Sort through the entries below and pull out lines containing the word "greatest".

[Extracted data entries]
+===+

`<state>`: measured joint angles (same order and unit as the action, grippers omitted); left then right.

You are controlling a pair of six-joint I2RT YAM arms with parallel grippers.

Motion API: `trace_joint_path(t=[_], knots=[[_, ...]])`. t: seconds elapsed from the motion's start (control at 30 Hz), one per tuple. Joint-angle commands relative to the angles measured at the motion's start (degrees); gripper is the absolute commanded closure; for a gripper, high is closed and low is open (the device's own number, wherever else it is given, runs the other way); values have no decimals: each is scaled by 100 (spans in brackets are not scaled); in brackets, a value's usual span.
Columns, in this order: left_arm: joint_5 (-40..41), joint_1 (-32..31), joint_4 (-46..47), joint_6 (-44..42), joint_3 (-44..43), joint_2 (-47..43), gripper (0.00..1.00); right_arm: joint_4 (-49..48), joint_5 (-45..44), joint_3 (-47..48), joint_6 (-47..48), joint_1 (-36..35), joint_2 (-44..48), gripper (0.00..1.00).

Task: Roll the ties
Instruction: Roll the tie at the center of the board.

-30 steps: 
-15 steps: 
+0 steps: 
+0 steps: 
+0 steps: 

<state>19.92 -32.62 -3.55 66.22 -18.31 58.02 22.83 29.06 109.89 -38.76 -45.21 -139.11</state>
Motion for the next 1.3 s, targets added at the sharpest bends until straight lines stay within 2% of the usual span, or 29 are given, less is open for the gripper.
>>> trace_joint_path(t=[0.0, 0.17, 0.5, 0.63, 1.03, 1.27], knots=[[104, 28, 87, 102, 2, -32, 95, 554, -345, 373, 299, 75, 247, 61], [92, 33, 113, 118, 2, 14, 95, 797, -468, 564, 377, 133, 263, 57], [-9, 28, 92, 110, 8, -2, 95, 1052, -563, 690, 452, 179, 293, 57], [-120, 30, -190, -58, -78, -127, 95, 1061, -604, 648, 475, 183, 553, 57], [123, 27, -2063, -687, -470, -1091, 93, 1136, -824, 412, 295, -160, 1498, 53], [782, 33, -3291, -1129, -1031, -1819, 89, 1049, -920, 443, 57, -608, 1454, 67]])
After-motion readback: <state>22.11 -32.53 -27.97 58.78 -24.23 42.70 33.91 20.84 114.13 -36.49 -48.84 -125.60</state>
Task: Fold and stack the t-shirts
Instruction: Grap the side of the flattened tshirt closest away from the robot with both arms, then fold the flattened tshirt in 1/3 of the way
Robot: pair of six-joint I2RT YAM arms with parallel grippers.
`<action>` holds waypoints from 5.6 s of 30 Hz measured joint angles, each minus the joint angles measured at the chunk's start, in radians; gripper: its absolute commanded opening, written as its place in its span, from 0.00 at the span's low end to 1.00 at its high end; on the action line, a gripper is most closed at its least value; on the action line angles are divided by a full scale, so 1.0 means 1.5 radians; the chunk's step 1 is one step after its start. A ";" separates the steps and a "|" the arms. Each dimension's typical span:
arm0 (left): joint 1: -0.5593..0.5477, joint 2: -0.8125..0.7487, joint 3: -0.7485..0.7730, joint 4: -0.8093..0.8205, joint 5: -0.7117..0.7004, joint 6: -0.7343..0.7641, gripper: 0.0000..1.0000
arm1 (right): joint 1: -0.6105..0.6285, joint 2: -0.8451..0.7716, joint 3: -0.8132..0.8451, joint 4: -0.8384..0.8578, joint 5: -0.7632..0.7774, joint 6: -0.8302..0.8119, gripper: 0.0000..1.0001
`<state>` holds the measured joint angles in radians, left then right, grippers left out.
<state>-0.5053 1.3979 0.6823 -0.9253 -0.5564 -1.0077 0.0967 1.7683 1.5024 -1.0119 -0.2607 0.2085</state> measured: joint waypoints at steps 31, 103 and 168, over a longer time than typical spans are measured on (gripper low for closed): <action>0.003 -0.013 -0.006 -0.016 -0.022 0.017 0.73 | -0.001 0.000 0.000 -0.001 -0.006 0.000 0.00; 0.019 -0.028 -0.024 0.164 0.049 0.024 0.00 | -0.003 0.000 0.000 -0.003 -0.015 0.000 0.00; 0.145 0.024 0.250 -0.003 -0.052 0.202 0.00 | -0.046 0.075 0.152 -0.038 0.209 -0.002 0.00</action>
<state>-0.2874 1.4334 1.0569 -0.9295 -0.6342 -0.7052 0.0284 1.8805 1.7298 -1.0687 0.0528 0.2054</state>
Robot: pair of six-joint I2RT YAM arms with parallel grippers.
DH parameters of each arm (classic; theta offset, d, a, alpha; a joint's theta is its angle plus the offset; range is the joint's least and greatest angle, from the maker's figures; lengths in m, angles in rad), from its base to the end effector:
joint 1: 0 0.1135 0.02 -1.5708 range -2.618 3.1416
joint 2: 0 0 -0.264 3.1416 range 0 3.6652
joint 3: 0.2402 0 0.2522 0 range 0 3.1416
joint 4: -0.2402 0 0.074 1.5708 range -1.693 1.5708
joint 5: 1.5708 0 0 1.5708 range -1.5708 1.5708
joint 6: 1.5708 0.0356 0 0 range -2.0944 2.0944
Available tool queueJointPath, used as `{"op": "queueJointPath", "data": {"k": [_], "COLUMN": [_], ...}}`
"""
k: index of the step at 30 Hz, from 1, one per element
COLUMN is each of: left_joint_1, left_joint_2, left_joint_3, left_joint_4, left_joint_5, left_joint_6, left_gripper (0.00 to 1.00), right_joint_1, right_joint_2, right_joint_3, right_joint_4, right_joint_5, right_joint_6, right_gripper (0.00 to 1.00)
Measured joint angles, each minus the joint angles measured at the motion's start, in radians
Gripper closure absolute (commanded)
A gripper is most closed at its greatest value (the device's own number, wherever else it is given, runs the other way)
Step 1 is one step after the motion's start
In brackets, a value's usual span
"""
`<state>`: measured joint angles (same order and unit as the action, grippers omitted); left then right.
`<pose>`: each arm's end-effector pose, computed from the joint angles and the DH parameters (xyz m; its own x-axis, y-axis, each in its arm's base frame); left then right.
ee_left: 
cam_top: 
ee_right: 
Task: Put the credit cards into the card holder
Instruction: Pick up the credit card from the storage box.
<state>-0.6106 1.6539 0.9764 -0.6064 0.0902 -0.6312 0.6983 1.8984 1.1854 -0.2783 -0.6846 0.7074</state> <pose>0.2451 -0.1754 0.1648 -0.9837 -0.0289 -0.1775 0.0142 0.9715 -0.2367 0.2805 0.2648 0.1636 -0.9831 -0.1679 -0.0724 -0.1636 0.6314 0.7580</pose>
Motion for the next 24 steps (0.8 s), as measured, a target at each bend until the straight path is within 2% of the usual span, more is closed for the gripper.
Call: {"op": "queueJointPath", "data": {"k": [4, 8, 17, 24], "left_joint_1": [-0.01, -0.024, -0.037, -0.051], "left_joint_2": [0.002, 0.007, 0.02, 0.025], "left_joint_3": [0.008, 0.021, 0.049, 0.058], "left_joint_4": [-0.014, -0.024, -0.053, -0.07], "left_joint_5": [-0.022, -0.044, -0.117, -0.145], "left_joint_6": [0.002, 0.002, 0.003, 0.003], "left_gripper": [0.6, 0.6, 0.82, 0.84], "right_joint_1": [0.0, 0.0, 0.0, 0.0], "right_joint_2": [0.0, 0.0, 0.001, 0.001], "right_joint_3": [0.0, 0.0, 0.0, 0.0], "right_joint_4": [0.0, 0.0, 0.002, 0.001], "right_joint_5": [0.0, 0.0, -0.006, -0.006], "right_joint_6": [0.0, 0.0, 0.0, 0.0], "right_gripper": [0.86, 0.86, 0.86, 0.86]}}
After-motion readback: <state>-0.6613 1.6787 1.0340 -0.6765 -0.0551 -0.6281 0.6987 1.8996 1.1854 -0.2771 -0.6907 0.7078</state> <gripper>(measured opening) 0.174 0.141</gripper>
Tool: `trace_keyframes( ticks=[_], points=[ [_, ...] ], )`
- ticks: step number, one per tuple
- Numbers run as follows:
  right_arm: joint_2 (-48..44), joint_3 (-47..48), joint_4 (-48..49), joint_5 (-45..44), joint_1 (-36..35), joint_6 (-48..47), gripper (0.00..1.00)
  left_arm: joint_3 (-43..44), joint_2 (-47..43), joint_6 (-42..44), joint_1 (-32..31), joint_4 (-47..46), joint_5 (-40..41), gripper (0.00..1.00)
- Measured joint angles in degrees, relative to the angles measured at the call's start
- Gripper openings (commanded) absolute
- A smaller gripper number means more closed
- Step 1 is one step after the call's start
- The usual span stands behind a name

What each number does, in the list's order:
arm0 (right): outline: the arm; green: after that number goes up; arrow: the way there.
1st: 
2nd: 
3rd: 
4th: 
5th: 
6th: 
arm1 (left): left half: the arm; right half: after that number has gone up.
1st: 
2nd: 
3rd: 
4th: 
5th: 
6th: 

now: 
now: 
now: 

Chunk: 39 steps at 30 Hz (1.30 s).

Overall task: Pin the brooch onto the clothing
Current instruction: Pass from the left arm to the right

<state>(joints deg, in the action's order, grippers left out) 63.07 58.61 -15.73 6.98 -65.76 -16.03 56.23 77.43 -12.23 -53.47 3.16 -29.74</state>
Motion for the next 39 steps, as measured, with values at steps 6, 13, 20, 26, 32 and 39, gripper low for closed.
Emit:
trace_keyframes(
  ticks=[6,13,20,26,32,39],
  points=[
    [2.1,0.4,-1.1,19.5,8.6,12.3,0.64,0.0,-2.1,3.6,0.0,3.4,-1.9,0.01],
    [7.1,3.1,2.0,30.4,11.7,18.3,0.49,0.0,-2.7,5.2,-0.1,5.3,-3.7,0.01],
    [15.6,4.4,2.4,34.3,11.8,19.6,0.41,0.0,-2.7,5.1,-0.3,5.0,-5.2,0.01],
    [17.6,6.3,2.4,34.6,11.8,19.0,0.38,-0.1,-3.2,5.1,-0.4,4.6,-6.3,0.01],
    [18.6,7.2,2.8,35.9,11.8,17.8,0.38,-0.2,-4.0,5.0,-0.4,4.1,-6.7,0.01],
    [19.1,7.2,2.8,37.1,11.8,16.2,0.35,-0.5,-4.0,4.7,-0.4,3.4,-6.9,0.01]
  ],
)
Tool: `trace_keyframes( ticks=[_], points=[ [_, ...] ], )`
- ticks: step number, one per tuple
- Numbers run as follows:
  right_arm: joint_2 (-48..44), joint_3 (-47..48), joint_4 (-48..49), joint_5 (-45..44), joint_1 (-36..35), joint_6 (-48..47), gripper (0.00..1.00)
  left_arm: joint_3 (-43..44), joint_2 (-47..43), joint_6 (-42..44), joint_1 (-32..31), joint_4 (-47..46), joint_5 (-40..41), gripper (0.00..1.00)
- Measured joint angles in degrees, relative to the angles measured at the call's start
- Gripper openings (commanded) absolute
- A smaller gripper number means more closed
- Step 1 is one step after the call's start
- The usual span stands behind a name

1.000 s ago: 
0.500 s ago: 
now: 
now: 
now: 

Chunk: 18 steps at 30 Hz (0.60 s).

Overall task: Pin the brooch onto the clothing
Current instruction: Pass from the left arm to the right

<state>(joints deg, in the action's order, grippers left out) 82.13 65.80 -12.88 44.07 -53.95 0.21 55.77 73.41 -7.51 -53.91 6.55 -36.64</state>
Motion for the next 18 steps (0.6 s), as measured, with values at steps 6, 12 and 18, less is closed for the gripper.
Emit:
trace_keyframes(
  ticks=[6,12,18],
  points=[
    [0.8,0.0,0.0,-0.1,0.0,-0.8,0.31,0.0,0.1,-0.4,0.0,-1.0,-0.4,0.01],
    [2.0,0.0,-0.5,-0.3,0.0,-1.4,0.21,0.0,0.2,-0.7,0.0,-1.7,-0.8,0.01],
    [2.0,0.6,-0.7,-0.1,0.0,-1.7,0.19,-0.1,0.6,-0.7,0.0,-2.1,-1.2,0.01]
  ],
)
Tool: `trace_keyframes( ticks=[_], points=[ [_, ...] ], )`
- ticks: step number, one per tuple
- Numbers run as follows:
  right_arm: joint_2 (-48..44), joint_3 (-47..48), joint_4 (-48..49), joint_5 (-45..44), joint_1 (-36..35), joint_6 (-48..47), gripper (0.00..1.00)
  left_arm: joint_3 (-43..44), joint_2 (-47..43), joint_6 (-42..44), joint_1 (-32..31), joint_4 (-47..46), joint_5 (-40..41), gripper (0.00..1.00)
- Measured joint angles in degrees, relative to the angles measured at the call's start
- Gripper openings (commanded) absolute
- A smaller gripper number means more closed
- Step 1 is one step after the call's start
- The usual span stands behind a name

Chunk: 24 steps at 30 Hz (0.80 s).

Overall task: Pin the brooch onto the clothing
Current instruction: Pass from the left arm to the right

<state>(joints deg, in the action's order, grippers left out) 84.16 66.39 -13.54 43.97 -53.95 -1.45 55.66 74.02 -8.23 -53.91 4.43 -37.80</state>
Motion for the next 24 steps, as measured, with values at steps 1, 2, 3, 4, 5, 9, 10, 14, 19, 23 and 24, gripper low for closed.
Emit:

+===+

* **COMPLETED TASK**
DH parameters of each arm (classic; theta offset, d, a, alpha; a joint's theta is its angle plus the offset; range is the joint's least and greatest angle, from the maker's figures; lengths in m, angles in rad), from its base to the end effector:
A gripper is most closed at its greatest value (the device's own number, wherever else it is given, runs the other way)

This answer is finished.